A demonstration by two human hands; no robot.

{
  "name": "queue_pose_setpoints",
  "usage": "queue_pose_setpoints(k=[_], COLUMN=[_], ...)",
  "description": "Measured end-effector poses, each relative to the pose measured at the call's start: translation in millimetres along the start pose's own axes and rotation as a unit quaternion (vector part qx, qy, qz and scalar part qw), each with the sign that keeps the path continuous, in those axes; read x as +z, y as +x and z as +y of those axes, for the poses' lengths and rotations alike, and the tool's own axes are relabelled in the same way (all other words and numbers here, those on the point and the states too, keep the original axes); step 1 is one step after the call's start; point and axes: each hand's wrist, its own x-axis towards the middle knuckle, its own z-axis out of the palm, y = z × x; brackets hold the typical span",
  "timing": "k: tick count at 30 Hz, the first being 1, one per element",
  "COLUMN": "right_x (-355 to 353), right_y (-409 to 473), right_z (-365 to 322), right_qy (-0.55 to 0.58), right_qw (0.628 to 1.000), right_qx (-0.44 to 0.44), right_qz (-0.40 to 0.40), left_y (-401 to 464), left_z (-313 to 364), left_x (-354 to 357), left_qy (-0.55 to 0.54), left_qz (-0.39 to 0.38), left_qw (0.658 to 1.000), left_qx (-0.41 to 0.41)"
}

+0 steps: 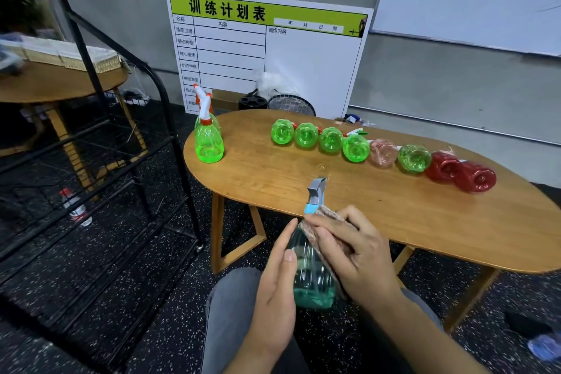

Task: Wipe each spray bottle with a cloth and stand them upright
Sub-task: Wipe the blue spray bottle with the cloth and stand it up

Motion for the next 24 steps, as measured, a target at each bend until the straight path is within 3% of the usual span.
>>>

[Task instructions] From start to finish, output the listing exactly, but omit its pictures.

[Your solution]
A demonstration by two human hands; no robot.

{
  "name": "queue_pose_setpoints",
  "usage": "queue_pose_setpoints(k=[_], COLUMN=[_], ...)",
  "description": "Measured end-effector poses, each relative to the pose measured at the call's start: translation in millimetres along the start pose's own axes and rotation as a unit quaternion (vector part qx, qy, qz and scalar part qw), each with the sign that keeps the path continuous, in those axes; read x as +z, y as +x and z as +y of those axes, for the poses' lengths and rotations alike, and the tool's own axes are relabelled in the same way (all other words and numbers here, those on the point and the states too, keep the original axes); step 1 is one step after the call's start; point and axes: each hand's wrist, its own x-axis towards the middle knuckle, its own z-axis out of the palm, y = z × x; brackets hold the typical span",
  "timing": "k: tick count at 30 Hz, the first being 1, one per element",
  "COLUMN": "right_x (-355 to 353), right_y (-409 to 473), right_z (-365 to 322), right_qy (-0.55 to 0.58), right_qw (0.628 to 1.000), right_qx (-0.44 to 0.44), right_qz (-0.40 to 0.40), left_y (-401 to 464), left_z (-313 to 364), left_x (-354 to 357), left_qy (-0.55 to 0.54), left_qz (-0.39 to 0.38), left_qw (0.658 to 1.000), left_qx (-0.41 to 0.41)"
}

+0 steps: 

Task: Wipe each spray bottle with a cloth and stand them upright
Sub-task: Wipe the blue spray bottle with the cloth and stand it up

Motion for the next 24 steps, as measured, a target at each bend until the straight path is within 3% of the usual span.
>>>

Whatever the exercise asked has now been answered.